In human kidneys, CB1 expression is increased in various chronic nephropathies and correlates with renal function. Moreover, endogenous CB1 and CB2 ligands are greatly increased during renal fibrogenesis. A microarray analysis performed in an experimental model of renal fibrosis found that the gene encoding for the CB1 receptor was among the most upregulated genes. We also demonstrated that renal fibrogenesis could be reduced by CB1 inhibition and CB2 stimulation in an experimental model through a direct mechanism involving CB1 on myofibroblasts, which are the major effector cells during renal fibrosis.
Therefore, CB1 blockers may represent a novel therapeutic target in chronic kidney disease and diabetes.”
Cannabinoids inhibit insulin receptor signaling in pancreatic β-cells.
“Optimal glucose homeostasis requires exquisitely precise adaptation of the number of insulin-secreting β-cells in the islets of Langerhans. Insulin itself positively regulates β-cell proliferation in an autocrine manner through the insulin receptor (IR) signaling pathway.

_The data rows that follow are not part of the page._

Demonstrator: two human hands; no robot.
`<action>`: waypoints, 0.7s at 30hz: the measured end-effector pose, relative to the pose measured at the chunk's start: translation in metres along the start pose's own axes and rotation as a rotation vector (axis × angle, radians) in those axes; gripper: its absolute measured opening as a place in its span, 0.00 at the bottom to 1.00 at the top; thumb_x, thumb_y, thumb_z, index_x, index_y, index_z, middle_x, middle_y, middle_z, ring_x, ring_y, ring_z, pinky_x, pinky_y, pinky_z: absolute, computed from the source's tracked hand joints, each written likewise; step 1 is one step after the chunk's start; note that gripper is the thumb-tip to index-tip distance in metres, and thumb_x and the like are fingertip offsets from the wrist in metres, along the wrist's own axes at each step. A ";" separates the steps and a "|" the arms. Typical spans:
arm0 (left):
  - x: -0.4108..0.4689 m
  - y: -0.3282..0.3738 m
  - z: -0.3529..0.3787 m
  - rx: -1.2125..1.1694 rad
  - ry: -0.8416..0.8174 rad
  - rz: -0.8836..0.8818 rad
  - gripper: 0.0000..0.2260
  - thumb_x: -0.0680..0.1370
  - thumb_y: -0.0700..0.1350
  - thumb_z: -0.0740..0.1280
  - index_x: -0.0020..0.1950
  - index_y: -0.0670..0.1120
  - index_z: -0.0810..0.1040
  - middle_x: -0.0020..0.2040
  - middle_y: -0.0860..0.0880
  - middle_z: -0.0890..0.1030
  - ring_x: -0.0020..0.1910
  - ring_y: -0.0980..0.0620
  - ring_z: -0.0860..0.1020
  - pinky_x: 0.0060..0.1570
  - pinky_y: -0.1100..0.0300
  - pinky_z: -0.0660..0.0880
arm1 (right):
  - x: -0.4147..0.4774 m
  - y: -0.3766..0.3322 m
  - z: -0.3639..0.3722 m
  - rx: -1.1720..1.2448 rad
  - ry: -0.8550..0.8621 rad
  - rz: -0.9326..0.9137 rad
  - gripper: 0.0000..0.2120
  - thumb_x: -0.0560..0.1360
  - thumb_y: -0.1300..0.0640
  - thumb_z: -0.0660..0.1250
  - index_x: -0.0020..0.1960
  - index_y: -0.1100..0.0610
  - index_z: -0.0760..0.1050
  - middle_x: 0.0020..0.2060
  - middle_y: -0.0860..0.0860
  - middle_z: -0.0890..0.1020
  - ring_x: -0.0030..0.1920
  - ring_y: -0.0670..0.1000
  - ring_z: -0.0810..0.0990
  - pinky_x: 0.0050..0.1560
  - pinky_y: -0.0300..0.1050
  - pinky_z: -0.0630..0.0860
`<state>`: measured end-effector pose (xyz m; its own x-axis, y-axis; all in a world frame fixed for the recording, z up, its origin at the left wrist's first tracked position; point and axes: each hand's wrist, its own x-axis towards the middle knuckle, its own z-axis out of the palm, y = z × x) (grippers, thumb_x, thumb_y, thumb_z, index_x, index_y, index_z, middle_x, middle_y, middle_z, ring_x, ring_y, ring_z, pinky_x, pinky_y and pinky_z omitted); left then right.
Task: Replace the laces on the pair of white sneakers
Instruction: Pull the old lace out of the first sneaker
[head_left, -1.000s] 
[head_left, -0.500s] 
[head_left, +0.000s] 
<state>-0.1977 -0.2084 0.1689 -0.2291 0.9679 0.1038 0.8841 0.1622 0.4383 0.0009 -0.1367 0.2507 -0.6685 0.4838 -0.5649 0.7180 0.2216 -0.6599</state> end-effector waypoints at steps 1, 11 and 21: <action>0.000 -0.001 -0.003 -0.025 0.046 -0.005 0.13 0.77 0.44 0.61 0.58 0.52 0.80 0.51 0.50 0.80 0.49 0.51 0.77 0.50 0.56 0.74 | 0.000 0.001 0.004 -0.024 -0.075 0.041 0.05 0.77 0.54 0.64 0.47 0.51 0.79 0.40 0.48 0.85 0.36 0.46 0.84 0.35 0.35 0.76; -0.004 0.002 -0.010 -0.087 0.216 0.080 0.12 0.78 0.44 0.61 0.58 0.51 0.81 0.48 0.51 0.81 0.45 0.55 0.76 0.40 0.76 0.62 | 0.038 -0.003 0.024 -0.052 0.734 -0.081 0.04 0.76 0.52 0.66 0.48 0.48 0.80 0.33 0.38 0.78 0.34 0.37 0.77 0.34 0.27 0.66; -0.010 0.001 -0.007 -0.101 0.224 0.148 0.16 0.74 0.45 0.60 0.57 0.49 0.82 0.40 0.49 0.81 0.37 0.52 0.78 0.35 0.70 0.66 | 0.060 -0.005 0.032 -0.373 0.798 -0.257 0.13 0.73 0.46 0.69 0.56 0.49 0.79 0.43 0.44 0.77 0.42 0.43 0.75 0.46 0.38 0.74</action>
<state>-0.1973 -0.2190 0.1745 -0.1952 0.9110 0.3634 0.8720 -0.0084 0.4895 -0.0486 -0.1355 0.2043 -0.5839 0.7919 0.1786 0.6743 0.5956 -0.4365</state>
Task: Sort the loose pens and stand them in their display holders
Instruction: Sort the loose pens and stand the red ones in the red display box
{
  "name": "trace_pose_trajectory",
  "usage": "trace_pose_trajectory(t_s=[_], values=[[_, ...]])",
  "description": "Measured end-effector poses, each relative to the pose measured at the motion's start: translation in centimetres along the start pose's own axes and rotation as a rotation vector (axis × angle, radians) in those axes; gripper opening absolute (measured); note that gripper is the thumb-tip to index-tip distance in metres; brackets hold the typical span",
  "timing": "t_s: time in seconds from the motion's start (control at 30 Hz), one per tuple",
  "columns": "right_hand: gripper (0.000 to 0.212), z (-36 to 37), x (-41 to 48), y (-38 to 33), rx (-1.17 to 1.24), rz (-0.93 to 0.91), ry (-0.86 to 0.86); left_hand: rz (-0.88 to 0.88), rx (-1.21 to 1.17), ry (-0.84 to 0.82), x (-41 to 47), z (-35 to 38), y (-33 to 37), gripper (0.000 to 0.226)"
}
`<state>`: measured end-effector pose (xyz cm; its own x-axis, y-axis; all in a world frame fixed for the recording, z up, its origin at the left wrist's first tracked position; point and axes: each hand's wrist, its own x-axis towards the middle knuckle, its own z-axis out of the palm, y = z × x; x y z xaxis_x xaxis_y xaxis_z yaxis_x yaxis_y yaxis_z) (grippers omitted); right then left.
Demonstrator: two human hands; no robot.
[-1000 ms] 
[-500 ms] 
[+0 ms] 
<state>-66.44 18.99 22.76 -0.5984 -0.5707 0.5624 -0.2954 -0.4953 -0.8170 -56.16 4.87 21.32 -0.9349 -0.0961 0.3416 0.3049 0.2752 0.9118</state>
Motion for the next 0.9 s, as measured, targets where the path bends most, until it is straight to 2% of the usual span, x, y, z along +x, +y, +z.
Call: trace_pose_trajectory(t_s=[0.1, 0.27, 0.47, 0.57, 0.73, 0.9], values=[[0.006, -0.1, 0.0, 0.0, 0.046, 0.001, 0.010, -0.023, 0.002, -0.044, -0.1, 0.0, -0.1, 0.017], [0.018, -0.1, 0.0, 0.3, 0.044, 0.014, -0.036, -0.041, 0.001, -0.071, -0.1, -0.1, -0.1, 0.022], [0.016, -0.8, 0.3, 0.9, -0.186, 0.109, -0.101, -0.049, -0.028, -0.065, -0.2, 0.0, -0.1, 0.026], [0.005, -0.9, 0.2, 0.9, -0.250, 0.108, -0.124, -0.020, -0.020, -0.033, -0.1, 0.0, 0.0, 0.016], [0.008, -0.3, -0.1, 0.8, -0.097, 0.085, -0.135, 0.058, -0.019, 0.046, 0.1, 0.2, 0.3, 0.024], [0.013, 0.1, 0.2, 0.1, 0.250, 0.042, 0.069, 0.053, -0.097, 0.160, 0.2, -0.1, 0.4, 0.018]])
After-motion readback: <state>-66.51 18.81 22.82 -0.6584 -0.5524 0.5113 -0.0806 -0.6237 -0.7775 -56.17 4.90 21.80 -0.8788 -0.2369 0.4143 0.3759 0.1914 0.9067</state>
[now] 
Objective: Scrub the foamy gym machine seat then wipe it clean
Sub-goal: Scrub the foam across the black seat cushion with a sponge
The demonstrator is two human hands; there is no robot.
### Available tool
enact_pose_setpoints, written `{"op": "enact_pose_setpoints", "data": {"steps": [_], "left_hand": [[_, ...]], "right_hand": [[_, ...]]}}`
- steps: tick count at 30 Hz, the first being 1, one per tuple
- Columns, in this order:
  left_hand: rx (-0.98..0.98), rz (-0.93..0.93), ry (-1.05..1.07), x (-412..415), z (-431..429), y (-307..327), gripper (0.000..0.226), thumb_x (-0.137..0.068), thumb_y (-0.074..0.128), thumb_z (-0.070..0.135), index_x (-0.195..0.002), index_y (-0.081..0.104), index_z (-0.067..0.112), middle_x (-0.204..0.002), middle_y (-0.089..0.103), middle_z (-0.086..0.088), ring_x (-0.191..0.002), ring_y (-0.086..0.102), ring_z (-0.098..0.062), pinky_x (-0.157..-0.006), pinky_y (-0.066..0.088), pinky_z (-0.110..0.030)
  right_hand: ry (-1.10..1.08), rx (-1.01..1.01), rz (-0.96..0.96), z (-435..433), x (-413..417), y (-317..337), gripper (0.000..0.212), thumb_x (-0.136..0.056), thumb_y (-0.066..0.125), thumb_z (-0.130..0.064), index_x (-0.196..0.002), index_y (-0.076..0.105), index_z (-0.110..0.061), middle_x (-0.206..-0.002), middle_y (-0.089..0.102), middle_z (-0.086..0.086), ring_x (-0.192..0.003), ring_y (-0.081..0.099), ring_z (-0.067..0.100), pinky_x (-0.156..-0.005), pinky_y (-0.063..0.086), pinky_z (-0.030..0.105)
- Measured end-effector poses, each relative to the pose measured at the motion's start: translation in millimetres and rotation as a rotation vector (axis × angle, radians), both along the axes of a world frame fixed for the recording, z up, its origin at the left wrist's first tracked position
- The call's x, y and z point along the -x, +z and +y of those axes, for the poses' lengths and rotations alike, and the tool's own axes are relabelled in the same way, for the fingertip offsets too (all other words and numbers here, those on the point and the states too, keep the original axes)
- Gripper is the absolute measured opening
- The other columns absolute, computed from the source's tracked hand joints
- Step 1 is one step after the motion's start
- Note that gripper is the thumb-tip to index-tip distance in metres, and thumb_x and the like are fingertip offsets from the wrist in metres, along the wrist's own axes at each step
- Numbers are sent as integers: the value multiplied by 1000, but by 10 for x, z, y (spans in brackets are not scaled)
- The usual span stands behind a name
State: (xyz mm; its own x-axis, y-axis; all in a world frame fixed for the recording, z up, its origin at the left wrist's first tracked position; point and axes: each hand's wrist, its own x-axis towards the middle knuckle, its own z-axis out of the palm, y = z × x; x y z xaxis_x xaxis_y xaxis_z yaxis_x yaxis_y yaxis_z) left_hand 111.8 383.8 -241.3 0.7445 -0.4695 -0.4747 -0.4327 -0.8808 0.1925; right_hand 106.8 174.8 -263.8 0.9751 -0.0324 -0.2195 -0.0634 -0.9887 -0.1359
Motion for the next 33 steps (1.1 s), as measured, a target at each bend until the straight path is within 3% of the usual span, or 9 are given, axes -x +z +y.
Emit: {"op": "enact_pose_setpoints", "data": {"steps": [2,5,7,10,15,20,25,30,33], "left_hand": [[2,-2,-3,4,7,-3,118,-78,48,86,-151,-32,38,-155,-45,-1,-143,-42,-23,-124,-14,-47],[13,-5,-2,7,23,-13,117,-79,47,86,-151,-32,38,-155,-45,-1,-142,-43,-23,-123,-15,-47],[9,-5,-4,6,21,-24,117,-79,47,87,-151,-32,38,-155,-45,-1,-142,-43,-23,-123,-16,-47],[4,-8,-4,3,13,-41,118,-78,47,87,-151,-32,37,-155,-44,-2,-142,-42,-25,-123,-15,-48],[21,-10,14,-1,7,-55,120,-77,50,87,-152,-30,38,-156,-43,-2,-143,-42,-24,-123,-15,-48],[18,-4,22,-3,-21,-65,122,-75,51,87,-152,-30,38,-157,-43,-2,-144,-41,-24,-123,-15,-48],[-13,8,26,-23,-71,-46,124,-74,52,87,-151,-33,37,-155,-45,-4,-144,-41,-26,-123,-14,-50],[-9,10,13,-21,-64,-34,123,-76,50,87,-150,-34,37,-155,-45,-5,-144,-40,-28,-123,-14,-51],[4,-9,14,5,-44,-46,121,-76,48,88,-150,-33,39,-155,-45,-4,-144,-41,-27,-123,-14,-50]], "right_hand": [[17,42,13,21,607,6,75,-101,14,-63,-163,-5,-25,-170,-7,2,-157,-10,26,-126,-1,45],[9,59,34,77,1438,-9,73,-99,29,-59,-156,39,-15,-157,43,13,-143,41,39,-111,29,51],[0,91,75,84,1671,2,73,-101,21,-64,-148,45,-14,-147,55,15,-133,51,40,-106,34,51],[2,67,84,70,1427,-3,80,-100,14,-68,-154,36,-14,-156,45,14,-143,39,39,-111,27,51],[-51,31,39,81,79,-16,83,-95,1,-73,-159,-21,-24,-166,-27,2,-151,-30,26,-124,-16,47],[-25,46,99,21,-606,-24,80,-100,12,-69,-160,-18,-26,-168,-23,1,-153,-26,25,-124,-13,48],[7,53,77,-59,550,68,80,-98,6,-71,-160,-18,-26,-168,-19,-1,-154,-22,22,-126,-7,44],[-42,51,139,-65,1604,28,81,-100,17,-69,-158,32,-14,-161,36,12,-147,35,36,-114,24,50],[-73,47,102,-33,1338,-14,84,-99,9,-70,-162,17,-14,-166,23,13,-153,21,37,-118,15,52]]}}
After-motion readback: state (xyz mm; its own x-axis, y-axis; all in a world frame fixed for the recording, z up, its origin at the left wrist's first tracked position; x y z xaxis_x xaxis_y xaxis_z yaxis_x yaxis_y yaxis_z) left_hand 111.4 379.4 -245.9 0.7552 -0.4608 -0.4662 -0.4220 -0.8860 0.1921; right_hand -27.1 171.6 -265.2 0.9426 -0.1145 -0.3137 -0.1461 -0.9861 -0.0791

It is now coming to light that cannabinoid 1 receptor (CB1R) agonism/antagonism influences insulin action in insulin-sensitive tissues. However, the cells on which the CB1Rs are expressed and their function in islets have not been firmly established. We undertook the current study to investigate if intraislet endogenous cannabinoids (ECs) regulate β-cell proliferation and if they influence insulin action.
These findings provide direct evidence for a functional interaction between CB1R and IR signaling involved in the regulation of β-cell proliferation and will serve as a basis for developing new therapeutic interventions to enhance β-cell function and proliferation in diabetes.”